Differential Diagnosis
- Myocardial infarction
- Anterior ischemia
- Left bundle branch block
- Arrhythmogenic right ventricular cardiomyopathy (AVRC)
- Persistent juvenile T-wave pattern (PJTWP)
Diagnosis
The diagnosis in this case is persistent juvenile T-wave pattern. TheECG shows a normal sinus rhythm with a rate of 90 beats per minute. There are inverted T-waves in leads V1-V3 with no Q waves or ST-elevations.
Discussion
Inverted T-waves in V1-3 are a normal finding in children—the result of right ventricular dominance. While in utero, the neonate’s right ventricle strengthens as it pushes against the pulmonary circulation. After birth, this right ventricular prominence decreases and the juvenile ECG pattern of T-wave inversion in V1-3 gradually evolves into an adult pattern (inversion only in V1) by about age 10.1
In some patients, inversions in V1-3 carry on into adulthood. This persistent juvenile T wave pattern is most commonly found in African American women under the age of 30. The pattern does not portend structural changes; it is purely electrical and physiologically normal. While there are no specific diagnostic criteria, the hallmark ECG finding is asymmetric, shallow (<3 mm), inverted T-waves in leads V1-V3 (Figure 2).2
While ischemia or infarction can cause T-wave inversions, ischemic T wave inversions are generally symmetric and often accompanied by dynamic changes on subsequent ECGs. AVRC, a cause of sudden cardiac death in young people, may also have inverted T-waves in V1-V3, however the most specific finding is epsilon waves. Consider ARVC in patients with unexplained syncope or ventricular dysrhythmias. The QRS is narrow, excluding the possibility of bundle branch blocks.

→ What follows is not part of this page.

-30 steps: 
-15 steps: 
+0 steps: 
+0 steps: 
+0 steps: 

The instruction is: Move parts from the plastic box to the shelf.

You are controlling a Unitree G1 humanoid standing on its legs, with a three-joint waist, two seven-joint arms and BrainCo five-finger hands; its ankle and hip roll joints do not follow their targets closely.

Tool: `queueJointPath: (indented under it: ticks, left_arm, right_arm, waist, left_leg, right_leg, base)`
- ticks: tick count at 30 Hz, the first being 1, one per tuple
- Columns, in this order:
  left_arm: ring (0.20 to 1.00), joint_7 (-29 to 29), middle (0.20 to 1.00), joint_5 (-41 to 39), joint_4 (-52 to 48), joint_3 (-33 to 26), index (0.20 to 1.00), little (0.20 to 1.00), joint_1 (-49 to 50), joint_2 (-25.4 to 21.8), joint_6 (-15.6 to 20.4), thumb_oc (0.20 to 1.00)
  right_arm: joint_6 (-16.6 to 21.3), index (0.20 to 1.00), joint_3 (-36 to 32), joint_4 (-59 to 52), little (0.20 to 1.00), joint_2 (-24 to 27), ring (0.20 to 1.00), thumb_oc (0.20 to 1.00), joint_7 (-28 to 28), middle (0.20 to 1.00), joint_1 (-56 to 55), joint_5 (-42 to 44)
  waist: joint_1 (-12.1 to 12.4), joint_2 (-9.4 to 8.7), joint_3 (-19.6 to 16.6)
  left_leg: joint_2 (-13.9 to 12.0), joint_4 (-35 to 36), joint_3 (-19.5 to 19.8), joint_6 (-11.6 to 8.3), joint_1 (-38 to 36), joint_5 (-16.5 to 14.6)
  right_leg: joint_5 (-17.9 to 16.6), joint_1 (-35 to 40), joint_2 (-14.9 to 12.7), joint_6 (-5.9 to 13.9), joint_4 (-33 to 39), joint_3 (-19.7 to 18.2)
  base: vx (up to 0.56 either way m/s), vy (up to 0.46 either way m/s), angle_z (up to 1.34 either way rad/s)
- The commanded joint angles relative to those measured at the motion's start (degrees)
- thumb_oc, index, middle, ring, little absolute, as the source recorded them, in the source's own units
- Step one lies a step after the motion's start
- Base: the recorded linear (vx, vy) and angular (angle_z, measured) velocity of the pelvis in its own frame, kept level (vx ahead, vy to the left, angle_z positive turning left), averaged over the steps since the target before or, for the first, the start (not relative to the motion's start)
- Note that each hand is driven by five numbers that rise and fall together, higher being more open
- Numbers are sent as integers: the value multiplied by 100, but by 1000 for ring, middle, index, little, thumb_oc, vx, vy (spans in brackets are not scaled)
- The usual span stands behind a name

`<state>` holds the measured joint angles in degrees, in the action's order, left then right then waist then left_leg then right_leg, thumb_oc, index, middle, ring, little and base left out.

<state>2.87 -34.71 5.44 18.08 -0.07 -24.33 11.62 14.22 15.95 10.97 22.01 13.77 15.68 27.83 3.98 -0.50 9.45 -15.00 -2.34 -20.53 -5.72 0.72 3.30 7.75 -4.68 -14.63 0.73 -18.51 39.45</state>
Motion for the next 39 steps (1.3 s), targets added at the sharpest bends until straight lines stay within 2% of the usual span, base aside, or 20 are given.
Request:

Persistent T-wave pattern is a benign condition that requires no additional workup or treatment. While there are not strict diagnostic criteria for this pattern, it remains primarily a diagnosis of exclusion.
What to Look For
- Persistent juvenile T-waves are asymmetric, shallow (<3 mm), inverted T-waves in leads V1-3
- PJTWP is primarily seen in young African American females under the age of 30
- PJTWP should only be diagnosed after considering more dangerous causes of inverted T-waves including ischemia, pulmonary embolism, and ARVC
Initial Management, Considerations for Transfer
- The PJTWP is benign and does not require additional workup or transfer
References
- Dickinson DF. The normal ECG in childhood and adolescence. Heart. 2005 Dec;91(12):1626-30.
- Marcus FI. Prevalence of T-Wave Inversion Beyond V1 in Young Normal Individuals and Usefulness for the Diagnosis of Arrhythmogenic Right Ventricular Cardiomyopathy/Dysplasia. Am J Cardiol. 2005;95:1070-1071.